Holding up two fingers, I motioned for Jericho to go to the left where the door to the kitchens stood. I would search the rooms off of the great hall where I had met with Luther and the black widow.

The sitting room was empty so I moved on to the library, a gun room, a music room, and a dining parlor, but each room sat empty and untouched.

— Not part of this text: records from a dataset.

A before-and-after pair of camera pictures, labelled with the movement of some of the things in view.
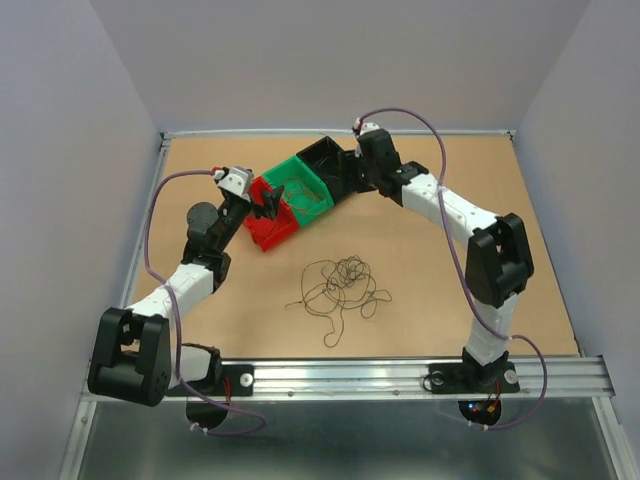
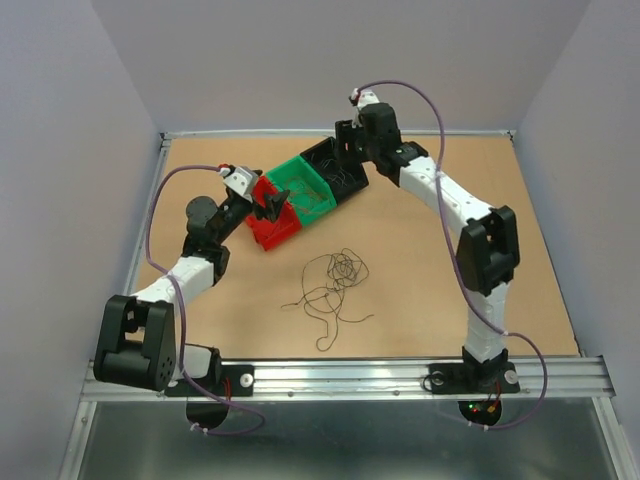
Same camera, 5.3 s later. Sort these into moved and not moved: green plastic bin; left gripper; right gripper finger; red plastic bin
Moved: right gripper finger
Not moved: left gripper; red plastic bin; green plastic bin
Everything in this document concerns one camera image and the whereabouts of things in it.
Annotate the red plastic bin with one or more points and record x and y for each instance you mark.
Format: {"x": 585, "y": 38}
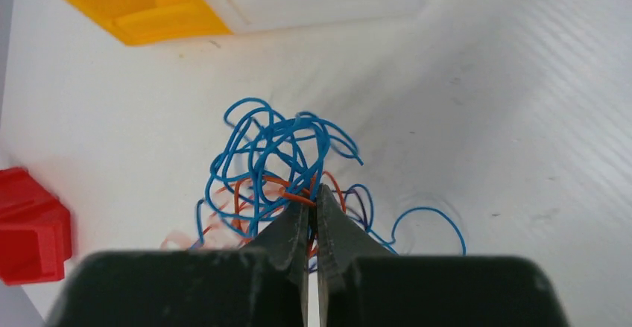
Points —
{"x": 36, "y": 231}

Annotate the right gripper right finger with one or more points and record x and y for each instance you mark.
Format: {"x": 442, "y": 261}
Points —
{"x": 361, "y": 283}

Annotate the yellow plastic bin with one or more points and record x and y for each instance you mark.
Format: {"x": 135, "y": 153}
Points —
{"x": 141, "y": 22}

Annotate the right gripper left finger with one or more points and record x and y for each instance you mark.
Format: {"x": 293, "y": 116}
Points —
{"x": 263, "y": 283}

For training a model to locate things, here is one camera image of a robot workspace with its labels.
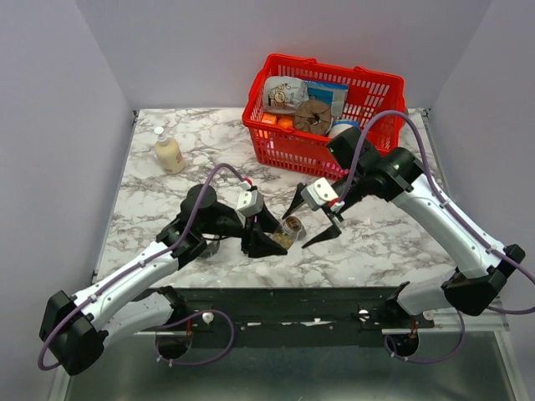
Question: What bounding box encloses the blue white packet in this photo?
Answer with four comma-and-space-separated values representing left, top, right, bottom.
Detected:
305, 80, 349, 118

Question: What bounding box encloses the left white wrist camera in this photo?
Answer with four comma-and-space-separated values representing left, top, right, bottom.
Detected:
236, 179, 263, 217

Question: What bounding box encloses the red plastic shopping basket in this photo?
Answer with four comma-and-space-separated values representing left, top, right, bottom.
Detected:
242, 53, 405, 187

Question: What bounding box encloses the white snack bag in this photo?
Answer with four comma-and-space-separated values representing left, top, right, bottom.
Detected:
262, 76, 309, 114

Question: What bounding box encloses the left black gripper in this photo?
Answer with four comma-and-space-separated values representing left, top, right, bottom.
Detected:
200, 200, 289, 260

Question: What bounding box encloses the brown round paper package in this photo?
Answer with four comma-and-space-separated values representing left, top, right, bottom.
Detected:
293, 99, 333, 136

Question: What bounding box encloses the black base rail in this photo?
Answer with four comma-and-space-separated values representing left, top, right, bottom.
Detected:
152, 287, 461, 348

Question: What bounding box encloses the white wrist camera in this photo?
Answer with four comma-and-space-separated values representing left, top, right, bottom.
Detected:
300, 178, 345, 213
236, 179, 263, 217

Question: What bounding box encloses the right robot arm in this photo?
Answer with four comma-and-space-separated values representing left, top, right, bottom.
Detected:
287, 126, 525, 327

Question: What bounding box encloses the orange fruit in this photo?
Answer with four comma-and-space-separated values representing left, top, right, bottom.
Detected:
277, 115, 293, 129

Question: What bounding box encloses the clear pill bottle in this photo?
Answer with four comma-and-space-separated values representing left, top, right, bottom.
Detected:
271, 216, 306, 250

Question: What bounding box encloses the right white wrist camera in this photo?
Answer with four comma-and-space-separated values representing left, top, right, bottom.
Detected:
300, 178, 345, 213

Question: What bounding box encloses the cream lotion pump bottle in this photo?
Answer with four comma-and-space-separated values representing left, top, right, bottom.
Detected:
154, 127, 185, 175

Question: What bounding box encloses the orange small package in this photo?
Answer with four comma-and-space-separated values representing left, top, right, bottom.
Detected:
261, 113, 278, 125

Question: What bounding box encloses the white blue lidded tub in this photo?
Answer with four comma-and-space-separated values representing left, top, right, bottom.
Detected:
328, 119, 360, 138

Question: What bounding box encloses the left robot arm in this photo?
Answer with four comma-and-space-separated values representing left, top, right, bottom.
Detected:
38, 181, 288, 376

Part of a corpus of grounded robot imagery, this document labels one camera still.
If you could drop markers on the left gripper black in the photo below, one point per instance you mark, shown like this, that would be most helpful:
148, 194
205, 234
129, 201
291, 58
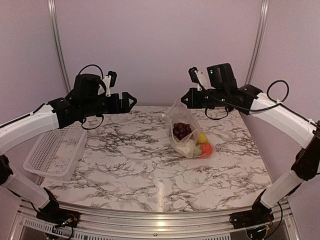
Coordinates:
116, 108

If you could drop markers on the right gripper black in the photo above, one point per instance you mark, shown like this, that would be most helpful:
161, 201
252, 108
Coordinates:
193, 103

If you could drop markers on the purple fake grape bunch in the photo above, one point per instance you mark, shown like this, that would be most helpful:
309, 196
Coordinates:
180, 130

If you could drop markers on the clear zip top bag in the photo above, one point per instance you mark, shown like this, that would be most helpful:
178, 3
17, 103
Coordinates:
180, 113

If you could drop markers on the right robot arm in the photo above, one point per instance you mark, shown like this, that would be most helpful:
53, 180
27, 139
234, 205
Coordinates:
252, 101

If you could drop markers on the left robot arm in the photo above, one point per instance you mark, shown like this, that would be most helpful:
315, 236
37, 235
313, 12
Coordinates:
89, 97

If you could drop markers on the white fake cauliflower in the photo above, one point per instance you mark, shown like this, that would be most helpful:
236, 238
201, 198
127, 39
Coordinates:
187, 148

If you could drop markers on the orange fake tomato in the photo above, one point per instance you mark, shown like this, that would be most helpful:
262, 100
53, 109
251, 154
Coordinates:
207, 148

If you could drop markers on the white perforated plastic basket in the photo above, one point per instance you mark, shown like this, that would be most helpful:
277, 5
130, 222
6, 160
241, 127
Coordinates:
56, 153

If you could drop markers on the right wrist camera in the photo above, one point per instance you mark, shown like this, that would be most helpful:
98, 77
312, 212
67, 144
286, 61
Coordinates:
197, 77

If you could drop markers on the right aluminium frame post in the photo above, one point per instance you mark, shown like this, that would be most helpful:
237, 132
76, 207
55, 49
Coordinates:
260, 33

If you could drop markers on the aluminium frame post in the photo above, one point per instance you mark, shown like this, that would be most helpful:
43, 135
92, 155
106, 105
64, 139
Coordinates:
260, 33
57, 42

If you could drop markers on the left aluminium frame post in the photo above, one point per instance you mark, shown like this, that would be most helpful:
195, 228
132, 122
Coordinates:
57, 42

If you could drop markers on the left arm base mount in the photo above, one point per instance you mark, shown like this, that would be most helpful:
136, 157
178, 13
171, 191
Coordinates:
60, 217

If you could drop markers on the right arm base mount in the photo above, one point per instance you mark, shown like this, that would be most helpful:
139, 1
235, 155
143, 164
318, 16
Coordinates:
250, 218

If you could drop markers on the front aluminium frame rail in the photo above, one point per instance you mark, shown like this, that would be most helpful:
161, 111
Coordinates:
106, 224

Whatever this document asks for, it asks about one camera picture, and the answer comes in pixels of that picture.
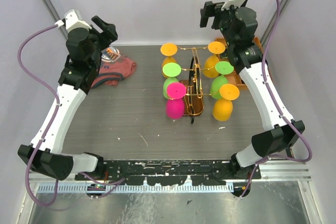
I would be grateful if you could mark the pink wine glass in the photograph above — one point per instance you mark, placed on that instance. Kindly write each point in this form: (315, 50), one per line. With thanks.
(175, 104)

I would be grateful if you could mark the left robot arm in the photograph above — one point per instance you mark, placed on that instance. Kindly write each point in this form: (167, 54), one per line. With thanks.
(44, 154)

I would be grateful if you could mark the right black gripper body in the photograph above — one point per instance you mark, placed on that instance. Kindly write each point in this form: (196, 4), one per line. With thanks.
(221, 18)

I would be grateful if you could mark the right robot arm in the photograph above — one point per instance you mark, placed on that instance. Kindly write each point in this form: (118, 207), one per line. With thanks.
(281, 130)

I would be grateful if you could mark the red folded t-shirt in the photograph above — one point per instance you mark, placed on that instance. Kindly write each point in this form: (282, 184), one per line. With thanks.
(114, 68)

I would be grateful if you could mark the wooden compartment tray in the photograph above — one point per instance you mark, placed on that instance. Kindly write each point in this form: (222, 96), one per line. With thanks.
(234, 78)

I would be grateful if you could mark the green wine glass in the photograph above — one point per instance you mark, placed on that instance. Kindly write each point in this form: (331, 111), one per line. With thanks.
(223, 68)
(171, 71)

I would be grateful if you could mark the aluminium rail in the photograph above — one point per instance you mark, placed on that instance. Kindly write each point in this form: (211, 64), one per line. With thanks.
(278, 170)

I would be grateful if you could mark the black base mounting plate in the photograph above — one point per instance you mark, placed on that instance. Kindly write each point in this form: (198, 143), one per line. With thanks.
(171, 172)

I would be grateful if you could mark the slotted cable duct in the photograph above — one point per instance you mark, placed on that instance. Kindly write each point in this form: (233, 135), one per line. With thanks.
(186, 188)

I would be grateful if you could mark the orange wine glass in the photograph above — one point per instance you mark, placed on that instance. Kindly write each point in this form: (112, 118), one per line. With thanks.
(223, 107)
(168, 50)
(216, 48)

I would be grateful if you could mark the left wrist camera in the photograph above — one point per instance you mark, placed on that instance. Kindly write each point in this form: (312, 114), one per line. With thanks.
(72, 20)

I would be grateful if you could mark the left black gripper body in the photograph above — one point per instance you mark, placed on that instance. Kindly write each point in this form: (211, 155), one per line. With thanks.
(103, 39)

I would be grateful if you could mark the gold wire wine glass rack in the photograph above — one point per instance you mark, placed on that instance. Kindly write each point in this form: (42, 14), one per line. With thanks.
(194, 97)

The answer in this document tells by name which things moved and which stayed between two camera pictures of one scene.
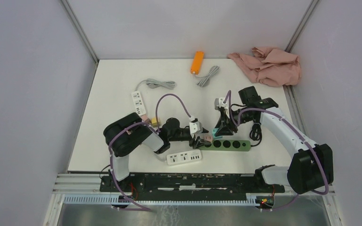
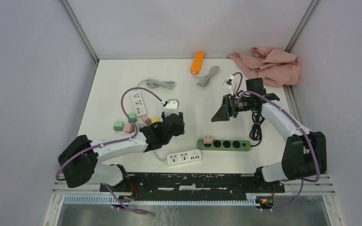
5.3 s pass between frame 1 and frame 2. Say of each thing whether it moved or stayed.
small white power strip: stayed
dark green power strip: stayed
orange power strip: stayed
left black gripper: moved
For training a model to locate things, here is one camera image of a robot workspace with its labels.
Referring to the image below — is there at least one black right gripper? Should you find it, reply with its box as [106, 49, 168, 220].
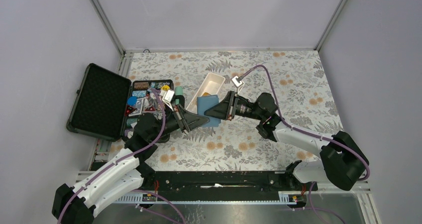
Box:
[205, 91, 265, 121]

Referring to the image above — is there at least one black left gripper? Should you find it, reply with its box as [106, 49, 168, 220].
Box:
[149, 104, 210, 141]

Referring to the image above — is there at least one blue leather card holder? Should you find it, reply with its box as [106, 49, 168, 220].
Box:
[197, 95, 221, 128]

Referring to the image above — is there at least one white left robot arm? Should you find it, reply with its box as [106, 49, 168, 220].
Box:
[52, 105, 209, 224]

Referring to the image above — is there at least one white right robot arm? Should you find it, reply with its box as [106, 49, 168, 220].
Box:
[204, 91, 369, 191]

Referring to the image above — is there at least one white rectangular plastic tray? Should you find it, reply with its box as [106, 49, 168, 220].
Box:
[186, 72, 225, 113]

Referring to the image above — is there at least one yellow round poker chip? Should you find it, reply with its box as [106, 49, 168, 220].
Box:
[161, 85, 170, 91]

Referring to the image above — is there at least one blue round poker chip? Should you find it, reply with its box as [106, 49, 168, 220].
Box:
[127, 96, 137, 107]

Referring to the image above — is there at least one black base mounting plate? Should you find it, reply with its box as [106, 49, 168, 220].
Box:
[139, 171, 318, 202]

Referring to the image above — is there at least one floral patterned table mat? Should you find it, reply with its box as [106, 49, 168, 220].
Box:
[127, 51, 342, 171]

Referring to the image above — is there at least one black open carrying case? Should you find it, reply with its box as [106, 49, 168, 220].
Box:
[66, 63, 174, 141]

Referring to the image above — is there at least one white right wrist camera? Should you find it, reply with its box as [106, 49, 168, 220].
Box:
[231, 76, 245, 95]

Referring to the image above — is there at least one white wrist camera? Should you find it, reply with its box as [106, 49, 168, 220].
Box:
[160, 89, 175, 111]
[231, 76, 245, 95]

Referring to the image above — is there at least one mint green case handle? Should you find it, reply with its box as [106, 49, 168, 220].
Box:
[174, 86, 185, 107]

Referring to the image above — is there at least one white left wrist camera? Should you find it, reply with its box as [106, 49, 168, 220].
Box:
[160, 89, 175, 111]

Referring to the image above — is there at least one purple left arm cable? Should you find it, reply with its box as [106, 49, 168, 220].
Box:
[56, 88, 189, 224]

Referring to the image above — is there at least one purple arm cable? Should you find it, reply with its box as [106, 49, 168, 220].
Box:
[239, 64, 371, 224]
[56, 88, 189, 224]

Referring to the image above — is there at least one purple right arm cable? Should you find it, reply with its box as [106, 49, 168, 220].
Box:
[239, 64, 371, 224]

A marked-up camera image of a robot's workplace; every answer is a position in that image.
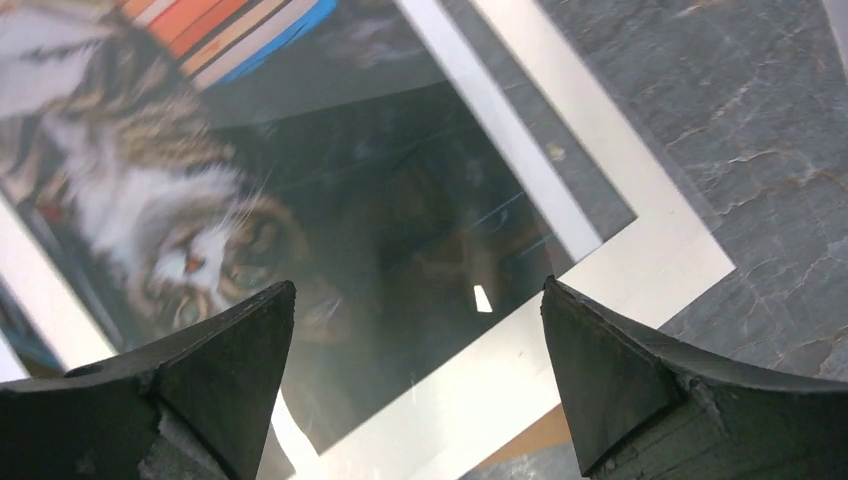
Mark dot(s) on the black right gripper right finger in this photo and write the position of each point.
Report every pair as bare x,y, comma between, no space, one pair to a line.
642,405

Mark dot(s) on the brown backing board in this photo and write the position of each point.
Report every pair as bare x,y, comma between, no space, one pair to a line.
548,431

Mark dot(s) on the cat photo print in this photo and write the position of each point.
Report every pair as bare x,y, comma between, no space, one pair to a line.
109,150

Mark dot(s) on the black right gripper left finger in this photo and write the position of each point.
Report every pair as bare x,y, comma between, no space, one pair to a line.
196,404

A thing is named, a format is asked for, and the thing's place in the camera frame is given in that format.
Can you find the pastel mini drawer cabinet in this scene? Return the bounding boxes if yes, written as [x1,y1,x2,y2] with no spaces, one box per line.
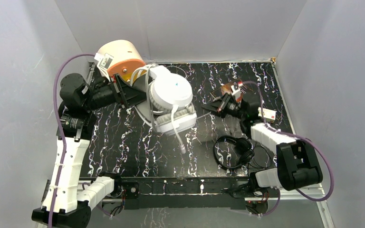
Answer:
[97,40,145,82]

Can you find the black wired headphones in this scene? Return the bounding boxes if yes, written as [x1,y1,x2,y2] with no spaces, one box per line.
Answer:
[213,135,273,170]

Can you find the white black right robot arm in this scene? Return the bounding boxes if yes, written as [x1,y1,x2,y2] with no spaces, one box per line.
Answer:
[202,94,323,197]

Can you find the small white green box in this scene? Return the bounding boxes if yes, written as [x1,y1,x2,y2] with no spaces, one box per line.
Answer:
[258,107,277,124]

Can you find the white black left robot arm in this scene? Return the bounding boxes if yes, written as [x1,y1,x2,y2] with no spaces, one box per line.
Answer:
[31,73,146,228]

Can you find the orange brown paperback book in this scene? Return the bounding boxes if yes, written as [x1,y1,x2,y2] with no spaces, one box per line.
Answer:
[210,78,250,99]

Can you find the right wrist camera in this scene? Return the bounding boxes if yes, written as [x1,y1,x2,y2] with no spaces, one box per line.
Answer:
[231,81,243,103]

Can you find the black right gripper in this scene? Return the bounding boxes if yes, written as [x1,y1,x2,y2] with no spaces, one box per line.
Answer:
[202,92,246,120]

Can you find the large white over-ear headphones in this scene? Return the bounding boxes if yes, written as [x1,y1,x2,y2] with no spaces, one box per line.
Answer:
[130,63,211,154]

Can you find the small white on-ear headphones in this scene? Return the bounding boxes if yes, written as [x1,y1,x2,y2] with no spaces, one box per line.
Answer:
[131,64,193,124]

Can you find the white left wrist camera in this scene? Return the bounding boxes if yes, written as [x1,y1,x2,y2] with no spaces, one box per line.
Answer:
[94,53,114,79]

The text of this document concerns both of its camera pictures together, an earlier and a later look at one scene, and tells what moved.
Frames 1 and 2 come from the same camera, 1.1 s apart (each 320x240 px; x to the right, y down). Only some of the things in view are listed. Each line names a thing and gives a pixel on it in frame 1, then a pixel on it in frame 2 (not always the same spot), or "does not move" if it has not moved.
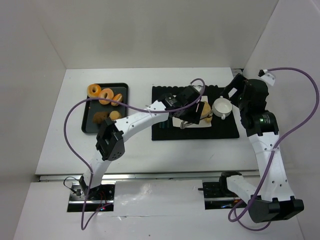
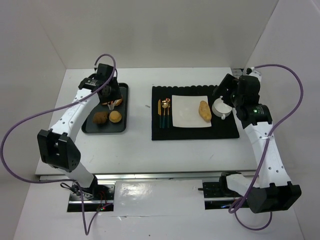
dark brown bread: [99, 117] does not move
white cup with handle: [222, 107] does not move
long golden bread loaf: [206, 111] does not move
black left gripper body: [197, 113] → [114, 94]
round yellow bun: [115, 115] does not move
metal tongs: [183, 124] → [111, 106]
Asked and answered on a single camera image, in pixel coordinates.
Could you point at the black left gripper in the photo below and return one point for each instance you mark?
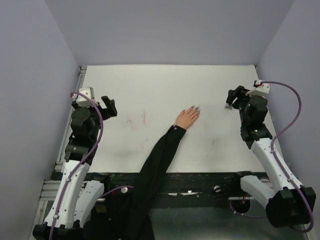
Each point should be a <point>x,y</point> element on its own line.
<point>111,111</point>

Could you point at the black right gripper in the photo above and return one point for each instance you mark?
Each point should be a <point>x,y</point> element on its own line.
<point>239,92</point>

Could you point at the glitter nail polish bottle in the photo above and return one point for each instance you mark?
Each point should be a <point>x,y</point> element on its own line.
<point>228,107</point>

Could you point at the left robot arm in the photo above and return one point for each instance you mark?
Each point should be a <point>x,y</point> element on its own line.
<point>78,190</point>

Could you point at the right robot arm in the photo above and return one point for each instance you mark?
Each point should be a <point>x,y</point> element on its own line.
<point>287,202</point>

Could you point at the black sleeve forearm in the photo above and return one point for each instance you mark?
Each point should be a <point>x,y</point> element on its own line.
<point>127,216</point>

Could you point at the mannequin hand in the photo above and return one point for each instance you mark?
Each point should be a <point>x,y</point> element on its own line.
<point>187,117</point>

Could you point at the metal sheet panel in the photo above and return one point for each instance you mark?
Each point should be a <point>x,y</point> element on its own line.
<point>211,223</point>

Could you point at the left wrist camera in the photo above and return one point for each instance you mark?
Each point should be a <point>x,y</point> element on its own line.
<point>85,95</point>

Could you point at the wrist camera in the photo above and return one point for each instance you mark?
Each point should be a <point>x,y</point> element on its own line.
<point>261,88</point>
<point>85,95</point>

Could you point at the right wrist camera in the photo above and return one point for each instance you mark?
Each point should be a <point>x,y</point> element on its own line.
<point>261,88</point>

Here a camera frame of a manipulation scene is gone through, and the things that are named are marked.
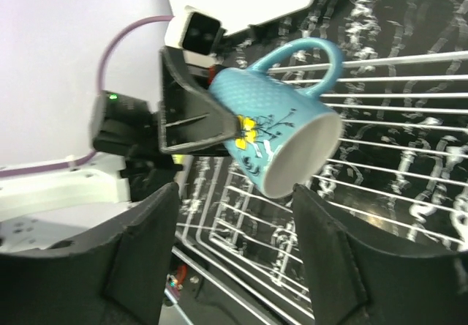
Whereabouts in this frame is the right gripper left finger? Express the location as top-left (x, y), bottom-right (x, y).
top-left (1, 182), bottom-right (180, 324)

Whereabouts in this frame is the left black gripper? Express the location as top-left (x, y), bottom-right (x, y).
top-left (156, 45), bottom-right (244, 157)

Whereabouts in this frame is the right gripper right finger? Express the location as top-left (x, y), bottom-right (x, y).
top-left (292, 184), bottom-right (467, 324)

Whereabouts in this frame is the light blue dotted mug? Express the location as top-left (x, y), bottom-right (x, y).
top-left (209, 37), bottom-right (343, 199)

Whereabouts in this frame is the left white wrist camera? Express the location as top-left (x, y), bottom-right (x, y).
top-left (165, 6), bottom-right (223, 56)

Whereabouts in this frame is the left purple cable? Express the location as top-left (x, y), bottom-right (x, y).
top-left (0, 15), bottom-right (176, 178)

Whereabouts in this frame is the white wire dish rack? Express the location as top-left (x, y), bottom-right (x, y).
top-left (173, 48), bottom-right (467, 324)

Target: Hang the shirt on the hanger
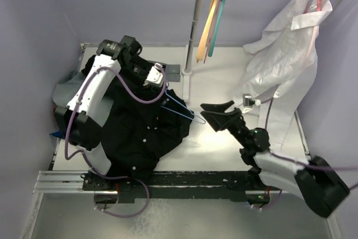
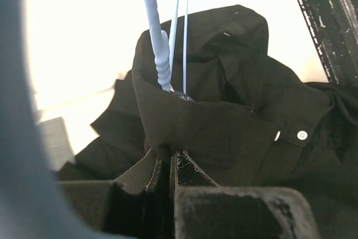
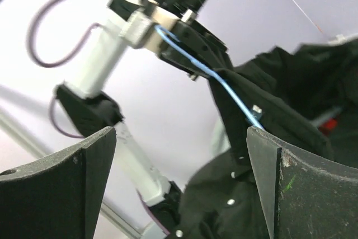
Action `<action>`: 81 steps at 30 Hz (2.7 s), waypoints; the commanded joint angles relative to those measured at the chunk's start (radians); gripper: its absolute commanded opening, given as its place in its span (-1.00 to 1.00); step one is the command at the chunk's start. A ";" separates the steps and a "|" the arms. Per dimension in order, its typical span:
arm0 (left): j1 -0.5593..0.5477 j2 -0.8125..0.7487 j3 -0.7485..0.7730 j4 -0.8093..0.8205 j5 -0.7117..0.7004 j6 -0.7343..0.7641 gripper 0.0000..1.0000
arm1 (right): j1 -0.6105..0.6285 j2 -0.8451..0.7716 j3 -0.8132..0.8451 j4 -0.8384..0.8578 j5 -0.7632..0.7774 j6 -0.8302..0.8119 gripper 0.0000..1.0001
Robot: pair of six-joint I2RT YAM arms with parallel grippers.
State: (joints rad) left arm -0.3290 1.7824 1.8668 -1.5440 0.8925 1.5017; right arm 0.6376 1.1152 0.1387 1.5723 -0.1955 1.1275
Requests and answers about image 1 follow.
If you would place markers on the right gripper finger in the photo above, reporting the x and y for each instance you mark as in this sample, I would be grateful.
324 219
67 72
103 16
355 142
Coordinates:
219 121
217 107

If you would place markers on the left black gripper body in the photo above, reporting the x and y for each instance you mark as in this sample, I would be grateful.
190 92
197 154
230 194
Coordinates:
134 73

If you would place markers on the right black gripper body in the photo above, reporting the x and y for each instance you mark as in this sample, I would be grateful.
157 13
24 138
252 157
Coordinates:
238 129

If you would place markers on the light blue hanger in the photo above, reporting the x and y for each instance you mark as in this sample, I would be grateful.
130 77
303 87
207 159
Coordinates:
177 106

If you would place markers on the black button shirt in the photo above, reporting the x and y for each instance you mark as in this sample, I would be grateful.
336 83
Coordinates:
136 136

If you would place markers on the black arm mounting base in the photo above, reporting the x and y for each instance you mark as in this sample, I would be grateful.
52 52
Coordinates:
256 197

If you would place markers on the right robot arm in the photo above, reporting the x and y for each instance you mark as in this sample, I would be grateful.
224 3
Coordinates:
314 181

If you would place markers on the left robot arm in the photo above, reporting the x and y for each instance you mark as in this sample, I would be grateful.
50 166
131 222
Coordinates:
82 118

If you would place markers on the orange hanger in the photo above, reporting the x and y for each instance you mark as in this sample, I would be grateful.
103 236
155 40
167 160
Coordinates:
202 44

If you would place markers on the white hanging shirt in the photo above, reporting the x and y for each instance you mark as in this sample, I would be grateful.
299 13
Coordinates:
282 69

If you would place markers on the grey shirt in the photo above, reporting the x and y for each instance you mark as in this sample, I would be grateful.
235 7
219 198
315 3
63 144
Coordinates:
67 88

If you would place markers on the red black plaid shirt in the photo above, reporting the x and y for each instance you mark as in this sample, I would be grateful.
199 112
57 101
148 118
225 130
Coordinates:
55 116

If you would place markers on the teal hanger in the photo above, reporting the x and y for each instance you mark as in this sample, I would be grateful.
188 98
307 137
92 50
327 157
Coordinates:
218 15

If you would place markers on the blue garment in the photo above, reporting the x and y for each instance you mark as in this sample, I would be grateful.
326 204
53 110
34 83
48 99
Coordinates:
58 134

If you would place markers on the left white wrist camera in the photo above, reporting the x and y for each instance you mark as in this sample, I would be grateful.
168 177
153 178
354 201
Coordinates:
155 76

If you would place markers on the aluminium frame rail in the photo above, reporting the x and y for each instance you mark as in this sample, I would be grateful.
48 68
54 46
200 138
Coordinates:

I was moving out of the last room and across the great hall when I heard a girl scream. Running into the middle of the great hall, I saw her being held by two guards.

They were struggling to keep their hold her as she swung at them. One of the guards shouted as he removed his hand from her mouth.

“Mr. Jack!” Melly screamed, and then I heard ropes snap. The chandelier gave a jolt, and then the thing dropped. Straight for me.

“Jack!” Mariah shouted.

The full weight of Jericho’s body struck me and I flew backward a few feet as the brass chandelier went crashing to the floor.

Looking straight at the walkway where the ropes for the chandelier were hung, I saw a guard rise with a knife. Mariah and Jericho each released arrows, straight into the guard’s chest.

As the guard stumbled into the wall behind him, the guards holding Melly watched with large eyes before they picked her up and held her body over the wooden rail that ran along the narrow walkway that was there for cleaning purposes and to hang the chandelier.

“Surrender at once or we will drop her,” one of the guards yelled.

“Hold on, Melly,” I shouted up to her.

“That is all I can do,” Melly responded, and I smiled for a moment before the guards shook her over the rail.

“Harming her will not save your lives. Set her feet on the floor beside you and we will allow you to live,” I called out.